Python Using Multiprocessing

Question:

I am trying to use multiprocessing in python 3.6. I have a for loopthat runs a method with different arguments. Currently, it is running one at a time which is taking quite a bit of time so I am trying to use multiprocessing. Here is what I have:

def test(self):
    for key, value in dict.items():
        pool = Pool(processes=(cpu_count() - 1))
        pool.apply_async(self.thread_process, args=(key,value))
        pool.close()
        pool.join()


def thread_process(self, key, value):
    # self.__init__()
    print("For", key)

I think what my code is using 3 processes to run one method but I would like to run 1 method per process but I don’t know how this is done. I am using 4 cores btw.

Asked By: anderish

||

Answers:

You’re making a pool at every iteration of the for loop. Make a pool beforehand, apply the processes you’d like to run in multiprocessing, and then join them:

from multiprocessing import Pool, cpu_count
import time

def t():
    # Make a dummy dictionary
    d = {k: k**2 for k in range(10)}

    pool = Pool(processes=(cpu_count() - 1))

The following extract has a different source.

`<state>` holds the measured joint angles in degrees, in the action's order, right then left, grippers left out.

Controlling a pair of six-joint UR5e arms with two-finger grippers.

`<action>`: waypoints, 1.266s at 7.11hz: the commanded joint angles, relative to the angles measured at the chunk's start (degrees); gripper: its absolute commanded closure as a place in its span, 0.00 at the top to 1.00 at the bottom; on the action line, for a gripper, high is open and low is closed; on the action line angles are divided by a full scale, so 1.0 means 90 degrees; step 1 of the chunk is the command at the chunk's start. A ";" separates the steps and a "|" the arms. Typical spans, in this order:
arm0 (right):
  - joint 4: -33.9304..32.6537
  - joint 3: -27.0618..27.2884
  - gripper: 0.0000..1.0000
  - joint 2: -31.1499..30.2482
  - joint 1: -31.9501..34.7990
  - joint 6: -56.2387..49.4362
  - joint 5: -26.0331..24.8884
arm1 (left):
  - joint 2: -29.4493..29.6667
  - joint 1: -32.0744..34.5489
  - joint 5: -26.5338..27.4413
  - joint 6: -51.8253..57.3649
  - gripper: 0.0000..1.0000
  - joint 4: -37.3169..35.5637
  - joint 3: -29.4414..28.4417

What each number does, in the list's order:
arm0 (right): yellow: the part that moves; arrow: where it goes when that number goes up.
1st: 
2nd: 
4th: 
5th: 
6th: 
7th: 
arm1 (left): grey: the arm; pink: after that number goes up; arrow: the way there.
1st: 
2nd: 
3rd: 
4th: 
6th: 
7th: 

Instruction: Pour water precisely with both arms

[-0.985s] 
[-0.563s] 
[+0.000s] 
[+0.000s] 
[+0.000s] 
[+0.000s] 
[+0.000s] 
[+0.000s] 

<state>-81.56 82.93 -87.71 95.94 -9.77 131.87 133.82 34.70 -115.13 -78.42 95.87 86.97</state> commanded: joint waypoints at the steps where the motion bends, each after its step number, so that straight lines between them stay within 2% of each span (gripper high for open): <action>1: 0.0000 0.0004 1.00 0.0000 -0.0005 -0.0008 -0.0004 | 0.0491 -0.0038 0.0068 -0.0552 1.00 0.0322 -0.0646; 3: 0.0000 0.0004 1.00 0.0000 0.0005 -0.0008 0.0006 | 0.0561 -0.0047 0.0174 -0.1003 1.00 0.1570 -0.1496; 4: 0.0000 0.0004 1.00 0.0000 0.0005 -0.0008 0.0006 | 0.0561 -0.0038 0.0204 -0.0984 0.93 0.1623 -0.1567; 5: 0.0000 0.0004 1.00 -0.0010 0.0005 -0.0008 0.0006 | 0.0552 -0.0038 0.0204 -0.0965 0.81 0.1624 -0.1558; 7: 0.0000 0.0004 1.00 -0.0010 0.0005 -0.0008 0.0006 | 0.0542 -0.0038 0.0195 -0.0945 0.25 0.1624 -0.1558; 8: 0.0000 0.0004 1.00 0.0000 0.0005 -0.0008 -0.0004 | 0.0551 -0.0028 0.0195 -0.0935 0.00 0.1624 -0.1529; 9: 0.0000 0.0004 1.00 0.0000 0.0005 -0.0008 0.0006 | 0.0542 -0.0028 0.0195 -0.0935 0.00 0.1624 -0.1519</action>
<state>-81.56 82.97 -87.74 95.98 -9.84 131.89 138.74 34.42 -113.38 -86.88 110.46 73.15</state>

    for key, value in d.items():
        pool.apply_async(thread_process, args=(key, value))

    pool.close()
    pool.join()


def thread_process(key, value):
    time.sleep(0.1)  # Simulate a process taking some time to complete
    print("For", key, value)

if __name__ == '__main__':
    t()

You’re not populating your multiprocessing.Pool with data – you’re re-initializing the pool on each loop. In your case you can use Pool.map() to do all the heavy work for you:

def thread_process(args):
    print(args)

def test():
    pool = Pool(processes=(cpu_count() - 1))
    pool.map(thread_process, your_dict.items())
    pool.close()

if __name__ == "__main__":  # important guard for cross-platform use
    test()

Also, given all those self arguments I reckon you’re snatching this off of a class instance and if so – don’t, unless you know what you’re doing. Since multiprocessing in Python essentially works as, well, multi-processing (unlike multi-threading) you don’t get to share your memory, which means your data is pickled when exchanging between processes, which means anything that cannot be pickled (like instance methods) doesn’t get called. You can read more on that problem on this answer.

Answered By: zwer

I think what my code is using 3 processes to run one method but I would like to run 1 method per process but I don’t know how this is done. I am using 4 cores btw.

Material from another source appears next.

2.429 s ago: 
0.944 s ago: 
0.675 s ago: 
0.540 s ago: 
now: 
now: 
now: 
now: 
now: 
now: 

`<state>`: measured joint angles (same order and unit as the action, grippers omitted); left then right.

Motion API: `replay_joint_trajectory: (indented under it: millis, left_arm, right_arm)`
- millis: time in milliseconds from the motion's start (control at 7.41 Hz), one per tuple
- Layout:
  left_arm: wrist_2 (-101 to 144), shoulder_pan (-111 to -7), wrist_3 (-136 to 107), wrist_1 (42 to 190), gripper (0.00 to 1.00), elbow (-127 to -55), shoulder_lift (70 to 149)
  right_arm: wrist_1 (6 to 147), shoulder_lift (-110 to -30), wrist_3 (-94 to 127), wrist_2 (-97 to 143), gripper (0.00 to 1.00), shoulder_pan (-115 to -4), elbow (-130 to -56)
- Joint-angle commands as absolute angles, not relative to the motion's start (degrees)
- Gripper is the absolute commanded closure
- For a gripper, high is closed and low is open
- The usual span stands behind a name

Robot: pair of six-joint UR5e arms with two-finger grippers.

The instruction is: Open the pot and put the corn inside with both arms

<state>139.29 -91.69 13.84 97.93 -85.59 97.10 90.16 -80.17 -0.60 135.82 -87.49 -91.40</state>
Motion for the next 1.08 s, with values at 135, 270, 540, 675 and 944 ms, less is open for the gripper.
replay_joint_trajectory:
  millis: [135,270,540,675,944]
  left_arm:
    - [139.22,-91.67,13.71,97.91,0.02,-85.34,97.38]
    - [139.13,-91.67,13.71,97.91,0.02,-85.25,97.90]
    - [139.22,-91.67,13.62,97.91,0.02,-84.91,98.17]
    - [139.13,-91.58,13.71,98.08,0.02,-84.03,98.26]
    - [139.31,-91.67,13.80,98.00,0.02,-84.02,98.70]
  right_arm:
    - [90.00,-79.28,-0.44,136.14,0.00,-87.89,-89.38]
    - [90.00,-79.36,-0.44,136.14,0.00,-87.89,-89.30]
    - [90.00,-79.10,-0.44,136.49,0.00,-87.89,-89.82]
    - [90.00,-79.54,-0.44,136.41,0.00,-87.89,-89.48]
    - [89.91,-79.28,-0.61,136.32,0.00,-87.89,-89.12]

No, you are in fact using the correct syntax here to utilize 3 cores to run an arbitrary function independently on each. You cannot magically utilize 3 cores to work together on one task with out explicitly making that a part of the algorithm itself/ coding that your self often using threads (which do not work the same in python as they do outside of the language).

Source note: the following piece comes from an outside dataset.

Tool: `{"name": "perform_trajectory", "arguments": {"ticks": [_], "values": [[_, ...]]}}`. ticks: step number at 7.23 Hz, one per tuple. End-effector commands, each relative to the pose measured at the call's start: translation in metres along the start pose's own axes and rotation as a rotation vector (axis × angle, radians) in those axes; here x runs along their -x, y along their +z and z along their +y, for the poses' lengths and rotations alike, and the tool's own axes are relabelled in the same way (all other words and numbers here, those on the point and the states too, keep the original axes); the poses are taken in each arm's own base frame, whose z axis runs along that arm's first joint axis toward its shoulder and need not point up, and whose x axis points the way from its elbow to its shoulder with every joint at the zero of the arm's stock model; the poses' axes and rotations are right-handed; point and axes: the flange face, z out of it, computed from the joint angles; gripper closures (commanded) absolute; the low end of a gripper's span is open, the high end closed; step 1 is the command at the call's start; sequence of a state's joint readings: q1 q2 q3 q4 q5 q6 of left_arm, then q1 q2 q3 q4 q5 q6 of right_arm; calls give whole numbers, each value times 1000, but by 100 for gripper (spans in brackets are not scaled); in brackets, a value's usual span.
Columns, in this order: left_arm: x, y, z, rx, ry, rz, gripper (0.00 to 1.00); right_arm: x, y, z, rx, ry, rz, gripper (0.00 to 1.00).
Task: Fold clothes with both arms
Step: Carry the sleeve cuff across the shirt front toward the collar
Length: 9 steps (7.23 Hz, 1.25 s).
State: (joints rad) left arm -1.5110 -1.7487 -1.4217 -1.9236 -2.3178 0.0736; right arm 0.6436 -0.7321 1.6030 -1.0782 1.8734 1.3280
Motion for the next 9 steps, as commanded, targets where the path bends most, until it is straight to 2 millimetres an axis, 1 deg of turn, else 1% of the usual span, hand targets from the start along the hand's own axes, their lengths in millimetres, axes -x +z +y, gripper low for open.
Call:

You are however re-initializing the pool every loop you’ll need to do something like this instead to actually perform this properly:

    cpus_to_run_on = cpu_count() - 1
    pool = Pool(processes=(cpus_to_run_on)
    # don't call a dictionary a dict, you will not be able to use dict() any 
    # more after that point, that's like calling a variable len or abs, you 
    # can't use those functions now
    pool.map(your_function, your_function_args)
    pool.close()

Take a look at the python multiprocessing docs for more specific information if you’d like to get a better understanding of how it works. Under python, you cannot utilize threading to do multiprocessing with the default CPython interpreter. This is because of something called the global interpreter lock, which stops concurrent resource access from within python itself. The GIL doesn’t exist in other implementations of the language, and is not something other languages like C and C++ have to deal with (and thus you can actually use threads in parallel to work together on a task, unlike CPython)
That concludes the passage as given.